Freedom of — Not From — Religion

(AP Photo/Susan Walsh)

Tragically, there is a growing totalitarian impulse on the far-left that seeks to punish, restrict, and even prohibit religious expression. Something that, if you go back 10 years or 15 years or 20 years, it was unthought of that a thing like that could even happen — that anybody would even think of something like that happening.”

For a host of valid reasons, this quote accurately reflects the thoughts of many in our community, which itself is a shocking phenomenon. Few would have imagined that a day would come in which religious liberties long taken for granted would be something we would have to fight for.

Fortunately, this statement, made last week, is a direct quote from someone who is very much in a position to do something about it: President Donald Trump.

Last Thursday, surrounded in the Oval Office by students, teachers, and advocates for religious rights, the president announced new federal guidelines on constitutional prayer in public schools, making it clear that the First Amendment guarantees students and teachers the right to pray in public schools.

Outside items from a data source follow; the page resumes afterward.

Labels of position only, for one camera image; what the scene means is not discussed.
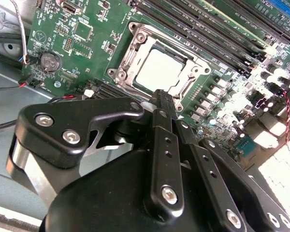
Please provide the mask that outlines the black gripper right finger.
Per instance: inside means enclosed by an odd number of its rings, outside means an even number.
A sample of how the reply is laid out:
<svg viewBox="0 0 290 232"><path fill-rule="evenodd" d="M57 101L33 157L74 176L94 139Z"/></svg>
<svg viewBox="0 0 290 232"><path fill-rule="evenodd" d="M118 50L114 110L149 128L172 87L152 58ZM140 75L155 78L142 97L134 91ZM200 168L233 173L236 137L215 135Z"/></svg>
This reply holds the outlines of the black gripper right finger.
<svg viewBox="0 0 290 232"><path fill-rule="evenodd" d="M190 164L215 232L290 232L290 217L216 142L197 141L178 119L181 159Z"/></svg>

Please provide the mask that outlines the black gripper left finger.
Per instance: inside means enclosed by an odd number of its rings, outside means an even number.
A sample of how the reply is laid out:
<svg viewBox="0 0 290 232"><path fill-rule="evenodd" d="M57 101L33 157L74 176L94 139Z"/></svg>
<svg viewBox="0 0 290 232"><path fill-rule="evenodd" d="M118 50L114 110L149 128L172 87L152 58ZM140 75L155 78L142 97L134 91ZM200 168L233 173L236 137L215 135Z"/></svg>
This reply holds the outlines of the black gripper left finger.
<svg viewBox="0 0 290 232"><path fill-rule="evenodd" d="M16 120L7 170L50 206L80 177L82 158L132 144L149 156L146 209L159 220L171 220L184 209L174 120L173 98L160 89L148 102L111 96L30 105Z"/></svg>

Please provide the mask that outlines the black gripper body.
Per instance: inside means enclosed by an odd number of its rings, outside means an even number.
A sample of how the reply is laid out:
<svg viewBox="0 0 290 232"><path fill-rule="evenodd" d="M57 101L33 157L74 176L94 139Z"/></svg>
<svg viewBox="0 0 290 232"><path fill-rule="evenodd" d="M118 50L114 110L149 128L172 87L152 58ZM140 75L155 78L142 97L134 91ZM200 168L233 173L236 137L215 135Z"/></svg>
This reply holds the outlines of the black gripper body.
<svg viewBox="0 0 290 232"><path fill-rule="evenodd" d="M184 211L169 222L144 207L149 155L130 151L66 186L52 202L43 232L223 232L192 169L182 167Z"/></svg>

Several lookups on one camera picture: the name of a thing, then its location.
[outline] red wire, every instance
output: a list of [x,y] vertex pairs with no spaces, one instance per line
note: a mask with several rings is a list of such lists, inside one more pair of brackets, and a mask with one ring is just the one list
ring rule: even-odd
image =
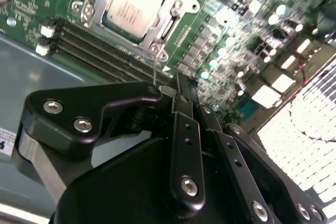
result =
[[[289,38],[289,41],[290,41],[291,44],[293,44],[293,40],[291,38]],[[293,102],[293,100],[301,93],[301,91],[303,90],[303,88],[307,85],[305,63],[302,60],[300,54],[297,52],[297,50],[298,50],[298,48],[294,49],[293,55],[300,61],[299,70],[301,70],[301,72],[302,72],[303,82],[302,82],[301,88],[292,96],[291,102]]]

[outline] silver screw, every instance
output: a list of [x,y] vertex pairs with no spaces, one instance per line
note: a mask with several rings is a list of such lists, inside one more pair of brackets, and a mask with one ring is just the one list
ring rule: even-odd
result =
[[43,109],[50,114],[59,114],[63,111],[63,106],[56,101],[47,101],[43,104]]
[[205,111],[207,114],[211,114],[211,110],[210,110],[208,107],[204,107],[204,111]]
[[14,18],[7,18],[6,22],[7,22],[7,25],[11,27],[16,26],[16,20]]
[[92,5],[87,5],[84,10],[85,14],[88,16],[92,16],[94,14],[94,11],[95,9],[93,8]]
[[268,214],[265,208],[257,201],[253,201],[252,208],[254,213],[259,217],[260,220],[266,222],[268,220]]
[[190,178],[182,178],[181,180],[182,190],[189,196],[196,196],[198,188],[196,183]]
[[159,61],[161,61],[161,62],[168,61],[168,59],[169,59],[168,54],[165,54],[164,52],[162,52],[162,53],[159,55]]
[[298,204],[298,209],[300,214],[306,219],[306,220],[310,220],[310,215],[308,213],[308,211],[301,205]]
[[182,101],[184,101],[184,102],[188,102],[187,99],[184,97],[184,95],[181,94],[181,95],[180,95],[180,98],[181,98]]
[[323,220],[322,215],[316,210],[316,208],[314,206],[310,207],[311,211],[313,212],[313,214],[319,219],[319,220]]
[[160,51],[159,44],[156,44],[156,43],[152,44],[151,47],[150,47],[150,51],[153,54],[157,54]]
[[91,122],[85,118],[78,118],[74,121],[73,124],[75,129],[82,133],[88,133],[89,131],[92,130]]

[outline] black metal plate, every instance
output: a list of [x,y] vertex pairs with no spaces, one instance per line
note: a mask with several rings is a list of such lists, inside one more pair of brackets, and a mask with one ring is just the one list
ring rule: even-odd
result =
[[230,212],[234,199],[214,159],[203,155],[205,206],[191,219],[165,207],[168,141],[147,140],[75,180],[62,196],[54,224],[86,223],[239,223]]

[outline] gray metal surface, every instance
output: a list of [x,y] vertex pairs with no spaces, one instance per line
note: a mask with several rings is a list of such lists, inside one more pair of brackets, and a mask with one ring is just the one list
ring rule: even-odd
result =
[[[0,128],[16,133],[26,96],[36,90],[97,84],[0,35]],[[50,216],[55,203],[41,185],[0,154],[0,203]]]

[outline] black bracket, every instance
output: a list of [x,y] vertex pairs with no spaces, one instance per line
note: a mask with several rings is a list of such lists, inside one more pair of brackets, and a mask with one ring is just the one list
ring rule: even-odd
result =
[[[321,208],[239,126],[227,125],[222,132],[214,112],[199,104],[194,80],[178,73],[173,82],[171,88],[176,92],[172,92],[172,97],[163,95],[146,82],[32,93],[25,102],[13,158],[23,157],[24,165],[31,162],[38,174],[31,169],[29,176],[42,180],[44,184],[55,181],[48,181],[50,176],[44,174],[45,167],[37,164],[37,160],[53,168],[53,177],[61,182],[61,187],[55,187],[56,198],[63,194],[62,190],[65,190],[63,195],[67,195],[62,196],[64,200],[57,211],[58,216],[60,209],[67,209],[69,205],[80,209],[82,215],[90,215],[83,210],[87,207],[86,202],[76,201],[72,193],[86,199],[87,195],[82,193],[86,188],[91,191],[90,197],[95,198],[95,190],[92,186],[88,189],[87,185],[95,185],[98,178],[105,184],[99,188],[100,197],[111,186],[108,183],[111,181],[123,188],[121,193],[115,188],[113,192],[113,196],[119,195],[122,201],[123,192],[130,189],[129,185],[123,187],[123,176],[129,177],[125,171],[134,169],[134,163],[138,162],[134,157],[139,157],[139,162],[146,167],[139,166],[140,170],[134,172],[141,183],[138,183],[139,189],[132,190],[135,195],[150,195],[146,206],[153,208],[149,216],[144,211],[137,212],[144,223],[157,223],[160,219],[156,215],[158,211],[167,217],[167,209],[169,218],[174,217],[172,223],[181,223],[186,218],[190,223],[198,223],[197,217],[202,220],[199,223],[205,223],[209,218],[214,220],[213,223],[222,223],[223,213],[227,212],[224,208],[232,205],[236,223],[327,223]],[[101,167],[92,169],[88,166],[87,160],[93,148],[107,132],[114,137],[141,130],[152,130],[156,138]],[[163,165],[166,162],[168,172]],[[223,175],[217,176],[212,168],[209,170],[209,167],[217,165]],[[144,172],[147,166],[156,173]],[[78,171],[65,172],[67,167]],[[141,178],[142,172],[148,177]],[[156,181],[161,181],[161,177],[164,177],[162,184],[165,186],[157,187]],[[147,192],[150,190],[148,184],[156,189]],[[227,189],[229,197],[218,199],[218,195]],[[74,199],[74,202],[67,205],[69,199]],[[118,201],[107,197],[107,205],[101,208],[106,218],[110,216],[110,201],[114,200]],[[130,197],[126,204],[139,205],[139,199]]]

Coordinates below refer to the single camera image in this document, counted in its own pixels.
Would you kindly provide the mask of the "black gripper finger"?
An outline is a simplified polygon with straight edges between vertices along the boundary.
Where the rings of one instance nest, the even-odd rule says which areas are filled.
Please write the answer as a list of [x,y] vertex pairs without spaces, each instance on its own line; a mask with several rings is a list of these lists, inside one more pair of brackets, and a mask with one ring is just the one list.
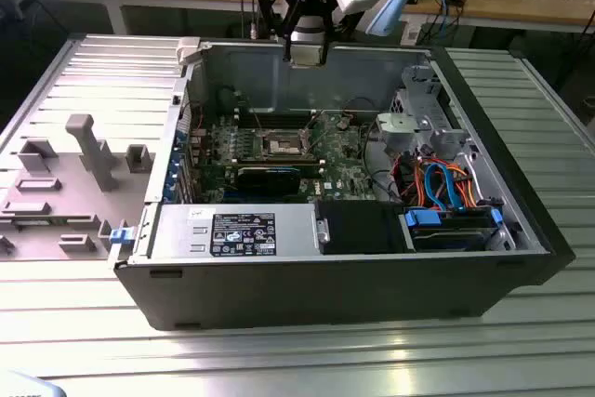
[[319,0],[319,3],[324,30],[323,41],[320,48],[319,65],[323,66],[326,63],[330,43],[335,37],[335,25],[332,18],[332,13],[335,7],[331,0]]
[[258,7],[267,30],[284,39],[284,61],[289,62],[291,60],[291,35],[301,18],[303,1],[284,1],[287,8],[283,17],[273,11],[273,4],[276,0],[258,0]]

The students who spoke at the event included a high school student from Texas who related how, when she and a group of students from their school wanted to pray for a former classmate’s brother who had been hurt in an accident, it was the principal who told them, “Don’t do that again.’’

A Muslim student related that, when the other students would harass and attack her for praying during lunchtime, the principal actually blamed it on her.

Ariana Hoblin, a high school student in South Florida, told how when she was in middle school, she was the only Jew.

“I was very open with my religion. I would announce when I would have Shabbat plans, which is a day of prayer and rest,” she recalled. “And when we started our Holocaust unit … I wanted to inform people and I wanted to help people learn. And the students started to write swastikas on my belongings, on my arms. I was pushed and shoved in the hallway.”

Perhaps the most apt statement was made by Secretary of Education Mrs. Betsy DeVos, who thanked the president for his leadership, his courage and his friendship to people of faith.

“Too many misinterpret a separation of church and state as an invitation for government to separate people from their faith. In reality, our Constitution doesn’t exist to protect us from religion; it exists to protect religion from government,” Mrs. DeVos pointed out.

In another, equally important step, the Trump administration announced that nine agencies will be releasing proposed rules that will ensure that religious and non-religious organizations are treated equally by the federal government. In welcome news to faith-based organizations, this will remove discriminatory regulatory burdens that the Obama administration placed on religious organizations receiving federal funding.

As important as ensuring the rights of students to pray and giving religious organizations back their rights may be, the symbolism behind these measures is even more significant: America has a president who is fighting for religious liberties. And that is great news for every caring American.